Friday, October 2, 2015

Why Do Chick Movies Suck

Look at it from a woman writer's point of view as she has it stacked against her that she probably wants to make a movie in which somebody dies, love gets destroyed, etc, etc.  These things are necessarily part of life and there is at least contention they should be part of movies.

We don't know what our hypothetical woman writer would do but we know she has it on her back that she will write another "Terms of Endearment" and that's good/bad in that the money it made was enormous but the enthusiasm from males was zero and likely will remain so.

What you don't know is whether she will write something like "We Need to Talk About Kevin" and it is a powerful piece of work about a school massacre written by Lionel Shriver.  Perhaps you think this launches into a comparison of of macho movies versus chick movies but do keep in mind that Lionel is not a man.  She chose that name and it also doesn't mean she is gay since she is married to a jazz musician (male).  Lose any stereotypes as they don't work with her.  (WIKI:  Lionel Shriver)


Yah, so you're understanding chick movies, right.

Good for you as I don't.

The thing coming through clearly is any minority, in terms of penetration of the core of the Ol' White Boys of Old Hollywood, will have an extremely difficult time.  In part there's probably some overt and maybe even more indirect racism (i.e. intolerance of any kind) in it but the biggest master in Hollywood isn't skin color or boobs but money.

The most hallowed demographic in Hollywood is apparently that of the young southeast Asian male. For Hollywood, if you hit with those boys, you made the money shot and you can often do that with the current pitifully awful but massively high-tech and enormous profit-making cartoon movies.  There's no way I can know of the validity of the idea and it seems extreme but that's the general premise in-play for women trying to break into Hollywood as authors, directors, etc.
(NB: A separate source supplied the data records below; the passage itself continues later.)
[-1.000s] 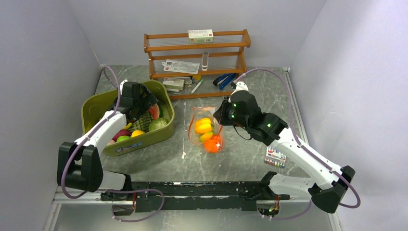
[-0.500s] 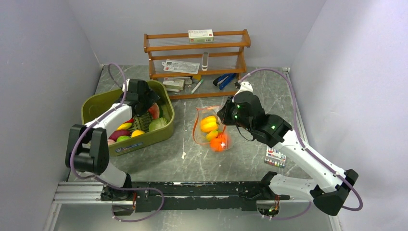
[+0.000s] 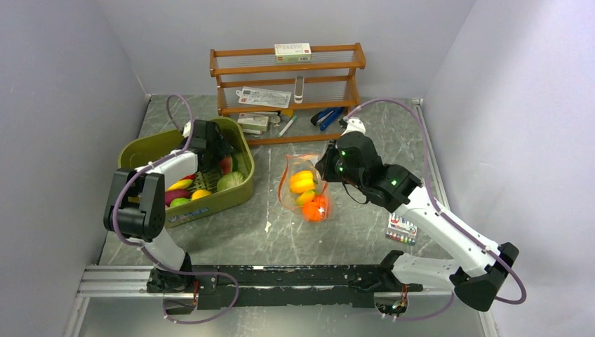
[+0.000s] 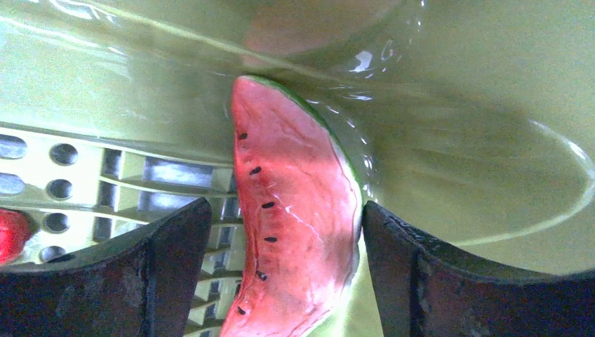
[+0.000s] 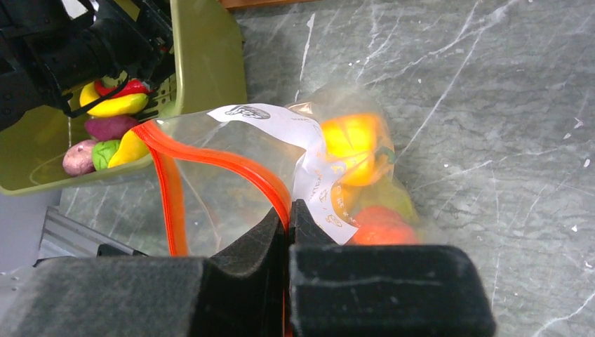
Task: Place the food in the zip-top bag and seal the zipper
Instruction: Pick up the fake fruit from the bin, then place the fake fruit in the zipper food storage bag.
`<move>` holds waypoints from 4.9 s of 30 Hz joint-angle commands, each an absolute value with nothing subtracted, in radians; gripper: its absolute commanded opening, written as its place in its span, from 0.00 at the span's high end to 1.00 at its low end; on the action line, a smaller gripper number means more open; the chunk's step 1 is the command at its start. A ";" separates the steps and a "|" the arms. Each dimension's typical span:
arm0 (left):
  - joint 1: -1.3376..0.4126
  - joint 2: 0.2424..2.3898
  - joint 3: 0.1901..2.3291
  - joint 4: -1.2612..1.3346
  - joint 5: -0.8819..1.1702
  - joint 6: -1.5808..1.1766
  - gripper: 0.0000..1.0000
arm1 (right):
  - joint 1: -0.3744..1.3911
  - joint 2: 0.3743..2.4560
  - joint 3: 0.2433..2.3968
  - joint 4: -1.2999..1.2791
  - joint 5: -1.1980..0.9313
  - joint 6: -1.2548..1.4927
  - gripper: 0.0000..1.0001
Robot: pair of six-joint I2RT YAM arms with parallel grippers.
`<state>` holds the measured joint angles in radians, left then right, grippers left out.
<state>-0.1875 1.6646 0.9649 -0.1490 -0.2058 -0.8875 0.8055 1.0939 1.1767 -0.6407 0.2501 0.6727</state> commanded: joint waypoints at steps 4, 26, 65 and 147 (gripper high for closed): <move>-0.179 1.661 0.958 -0.207 -0.278 -0.839 0.25 | 0.810 1.076 1.209 -0.606 0.247 0.676 1.00; -0.179 1.608 0.963 -0.219 -0.249 -0.780 0.69 | 0.809 1.048 1.200 -0.585 0.229 0.701 1.00; -0.184 0.983 0.963 -0.280 0.045 -0.600 0.68 | 0.810 1.132 1.309 -0.688 0.260 0.626 1.00; -0.750 1.020 0.510 0.994 0.417 -0.252 0.39 | 0.805 1.101 1.222 -0.419 0.035 0.927 1.00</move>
<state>-0.7422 1.0691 0.4942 1.1187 0.4648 -0.3702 0.8062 1.1095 1.2133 -0.4564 0.0303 0.9348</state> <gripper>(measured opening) 0.573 0.006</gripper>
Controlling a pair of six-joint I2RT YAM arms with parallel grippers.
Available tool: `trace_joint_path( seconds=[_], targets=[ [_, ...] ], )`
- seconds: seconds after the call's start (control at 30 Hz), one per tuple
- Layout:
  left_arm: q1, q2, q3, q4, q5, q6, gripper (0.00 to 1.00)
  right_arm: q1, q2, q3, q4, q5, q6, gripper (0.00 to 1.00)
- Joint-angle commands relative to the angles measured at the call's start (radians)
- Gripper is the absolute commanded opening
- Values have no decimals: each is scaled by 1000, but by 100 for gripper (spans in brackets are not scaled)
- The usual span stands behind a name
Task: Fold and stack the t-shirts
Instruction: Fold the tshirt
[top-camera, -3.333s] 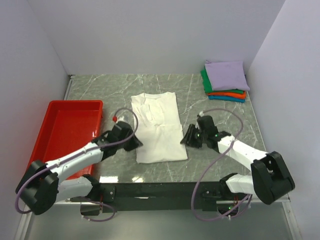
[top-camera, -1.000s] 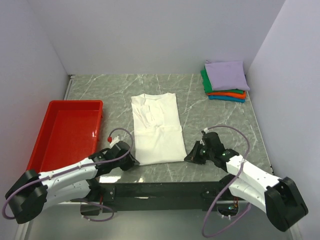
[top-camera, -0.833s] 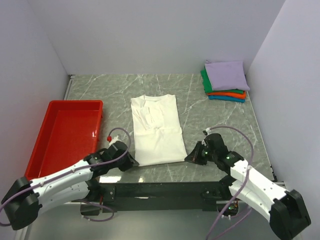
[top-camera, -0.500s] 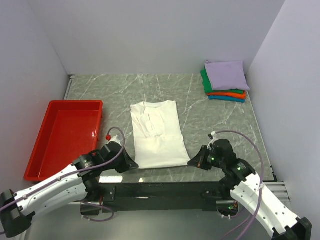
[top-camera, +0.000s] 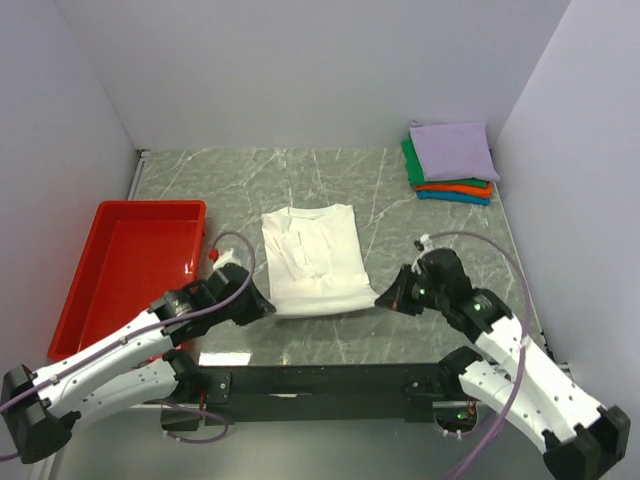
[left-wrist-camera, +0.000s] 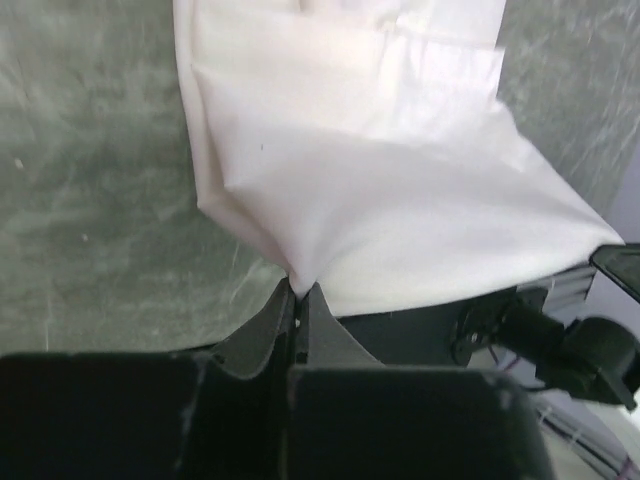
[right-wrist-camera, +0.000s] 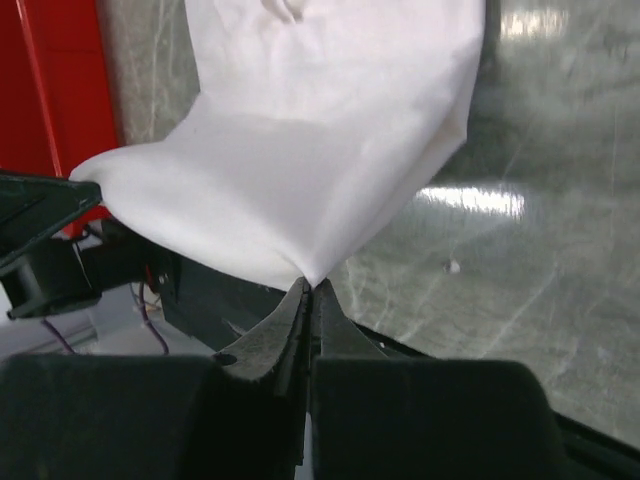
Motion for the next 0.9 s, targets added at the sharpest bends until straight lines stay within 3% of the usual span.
trace_joint_path(
  seconds=[0.0,0.13,0.33,0.87],
  targets=[
    [60,43,108,14,-74,95,0,-3,101,130,75,81,-58,0],
    [256,149,189,77,55,215,0,-23,285,283,100,102,-96,0],
    [419,337,323,152,123,336,0,-95,525,480,142,55,-135,0],
    [640,913,692,260,274,378,0,-244,1179,1019,132,-93,-162,0]
  ],
)
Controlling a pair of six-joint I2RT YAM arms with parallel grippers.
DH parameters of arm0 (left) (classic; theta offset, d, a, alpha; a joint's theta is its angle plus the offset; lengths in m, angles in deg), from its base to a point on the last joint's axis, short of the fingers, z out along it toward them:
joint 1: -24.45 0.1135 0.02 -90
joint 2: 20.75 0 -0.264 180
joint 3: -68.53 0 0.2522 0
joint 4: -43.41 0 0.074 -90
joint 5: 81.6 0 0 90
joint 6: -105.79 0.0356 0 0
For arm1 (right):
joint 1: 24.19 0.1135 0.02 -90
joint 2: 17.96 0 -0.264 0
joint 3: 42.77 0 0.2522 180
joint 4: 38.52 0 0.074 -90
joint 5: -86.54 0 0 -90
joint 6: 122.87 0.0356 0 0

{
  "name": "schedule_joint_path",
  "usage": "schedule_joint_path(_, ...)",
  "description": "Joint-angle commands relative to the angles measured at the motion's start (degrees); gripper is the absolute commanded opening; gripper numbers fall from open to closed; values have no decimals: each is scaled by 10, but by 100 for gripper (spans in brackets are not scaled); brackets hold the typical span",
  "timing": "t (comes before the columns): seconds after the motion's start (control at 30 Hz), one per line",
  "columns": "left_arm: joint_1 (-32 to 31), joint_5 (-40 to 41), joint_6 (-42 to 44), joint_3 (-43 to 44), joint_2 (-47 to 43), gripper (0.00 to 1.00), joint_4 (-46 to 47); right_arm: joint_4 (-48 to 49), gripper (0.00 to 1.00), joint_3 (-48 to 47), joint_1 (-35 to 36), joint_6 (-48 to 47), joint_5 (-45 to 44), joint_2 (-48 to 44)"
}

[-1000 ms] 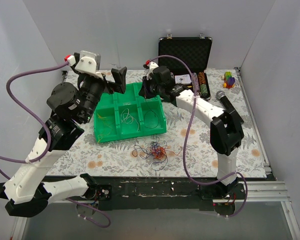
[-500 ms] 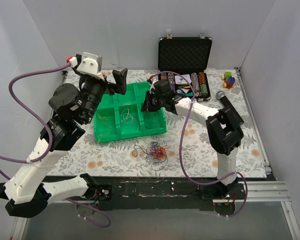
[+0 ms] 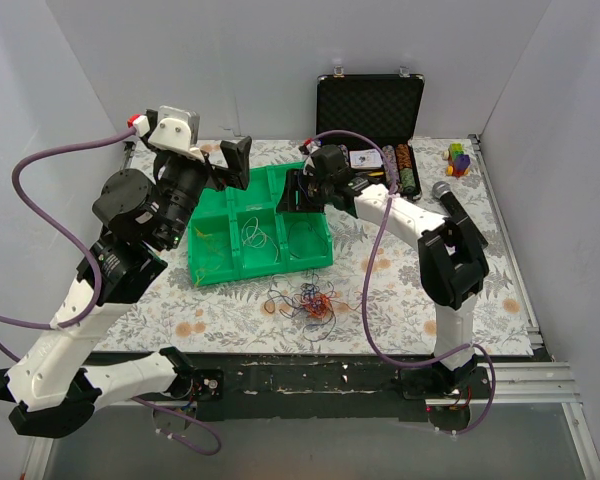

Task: Untangle the cables
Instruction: Place the cable in the bin.

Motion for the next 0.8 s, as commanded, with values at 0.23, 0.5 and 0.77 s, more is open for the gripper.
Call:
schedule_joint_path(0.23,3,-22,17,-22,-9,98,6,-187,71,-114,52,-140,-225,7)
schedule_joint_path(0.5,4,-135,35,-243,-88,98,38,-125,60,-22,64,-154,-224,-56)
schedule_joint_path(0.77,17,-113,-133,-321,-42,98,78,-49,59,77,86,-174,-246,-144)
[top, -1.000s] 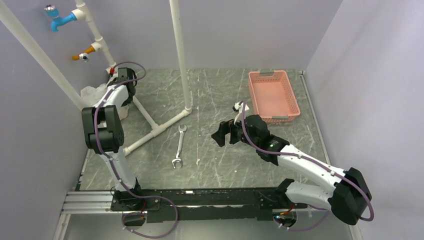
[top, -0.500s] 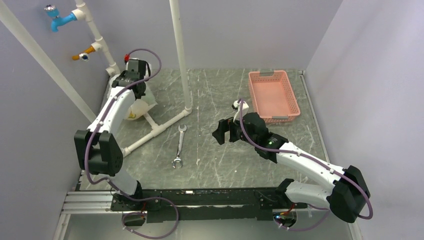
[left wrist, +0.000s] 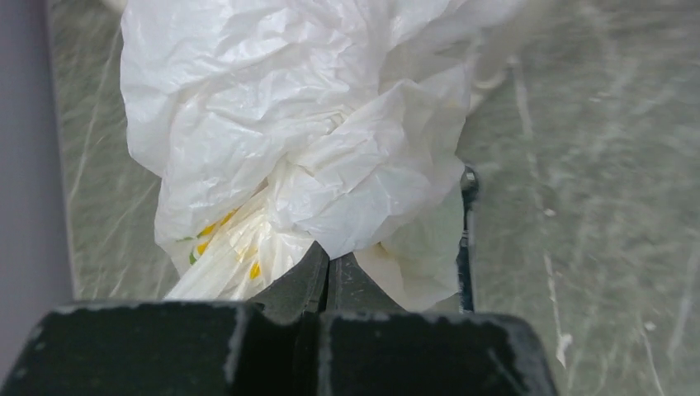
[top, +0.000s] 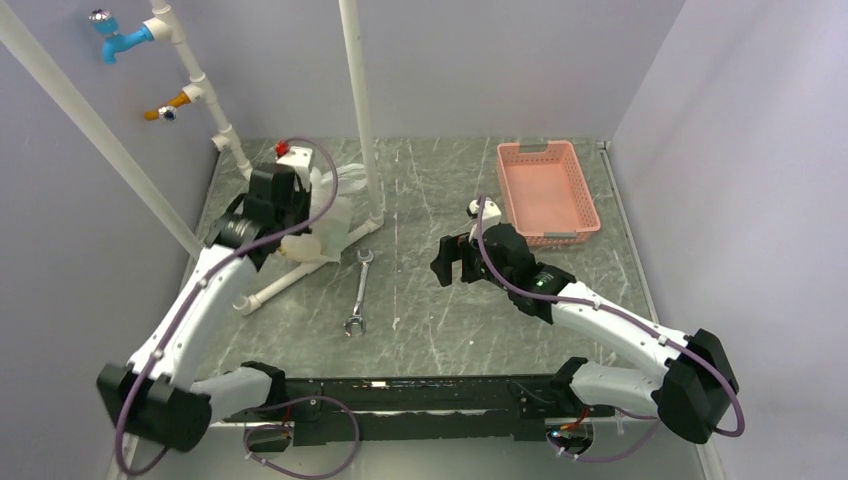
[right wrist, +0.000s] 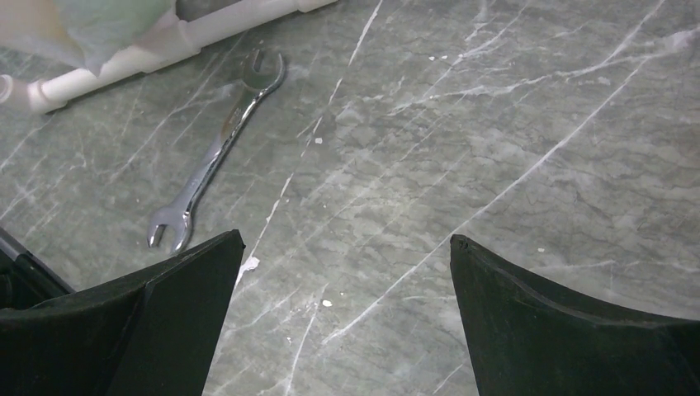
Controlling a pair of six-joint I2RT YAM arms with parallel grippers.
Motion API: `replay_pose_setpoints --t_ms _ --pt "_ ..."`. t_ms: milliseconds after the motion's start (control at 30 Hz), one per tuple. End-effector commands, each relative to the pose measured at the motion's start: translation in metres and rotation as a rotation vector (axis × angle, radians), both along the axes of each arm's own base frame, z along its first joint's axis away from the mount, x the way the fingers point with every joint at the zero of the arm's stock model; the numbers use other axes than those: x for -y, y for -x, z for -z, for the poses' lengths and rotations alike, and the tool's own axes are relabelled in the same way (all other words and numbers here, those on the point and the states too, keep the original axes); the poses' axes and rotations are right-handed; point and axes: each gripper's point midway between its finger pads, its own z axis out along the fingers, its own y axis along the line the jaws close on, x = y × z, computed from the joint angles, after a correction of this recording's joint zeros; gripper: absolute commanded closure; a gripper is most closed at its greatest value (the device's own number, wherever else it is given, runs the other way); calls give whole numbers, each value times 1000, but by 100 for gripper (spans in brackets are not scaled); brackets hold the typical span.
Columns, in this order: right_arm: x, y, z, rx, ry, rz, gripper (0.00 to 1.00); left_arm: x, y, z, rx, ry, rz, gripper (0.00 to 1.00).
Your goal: Take the fake fruits out of the plastic bag
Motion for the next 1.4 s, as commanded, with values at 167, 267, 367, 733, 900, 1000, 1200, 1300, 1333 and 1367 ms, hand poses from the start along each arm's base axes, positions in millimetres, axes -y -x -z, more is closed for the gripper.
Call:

Any competent writer, male or female, could create a cartoon movie as it's hardly going to be a literary exercise.  The general approach is to find who is alive at the end of the cartoon movie and write the outline going back to the start from the end.  Then write the screenplay going forward from the start.  The end.  Roll cameras.

That's all very well but you have to find a woman writer who wants to do that.  No way I can predict whether that's possible but it hasn't really answered the fundamental problem.  She wants to write whatever she wants rather than writing it to order for some director.  Maybe she would write the same thing but we don't know that.

The situation is even more desperate if she does want to write another "Tears of Endearment" because the precedent is there.  But so what if men hated it since the movie made a fortune presumably from female ticket buyers.  Men write similar types of movies in which the story makes you fall in love with someone, there is great struggle, but eventually our hero dies.  There's always a place for tragedy in theater so the only question, in my view, is who will write it.


There is a situation not so far removed from this in the apparent 'tanking' of Apple on Wall Street after release of the iPhone 6s even though it sold more than ten million on the first weekend they were available.  The stock market views that as all very well but what will the iPhone 6s do in China. In this context, massive sales in the U.S. and elsewhere are not as significant or even close to as significant as sales on the Chinese mainland.

There's another extended bit you could write on this ... but I won't ... and that's in the homogenization of product due to the globalization of the target audience.  The summary is when Hollywood is ruled by nothing but money there's not much to expect other than more of these ridiculous spectacles in the cartoon movies.

The absurdity through all of this is a movie made solely for U.S. distribution may cost a couple of million to shoot and return fifteen or twenty million.  Even with a one thousand percent profit, that's not enough to impress Hollywood since a movie is nothing unless it makes billions.

Likely that rolls you out to Sundance but then the city slickers in Hollywood may dismiss you for making 'art films' and what is more sudden death to a future in Hollywood than that.


Maybe people need to get looser in general.  When the woman writer goes out to Sundance, she knows she won't make the massive income but she may make a good one.  Perhaps her expectations in Hollywood are too high and that applies to a great many writers in addition to those women.  Maybe the audience needs to get looser as we will see whatever we want to see but first we have to look where best to find it.  How many look to Sundance for that is not clear but there may be a lot of hope out there.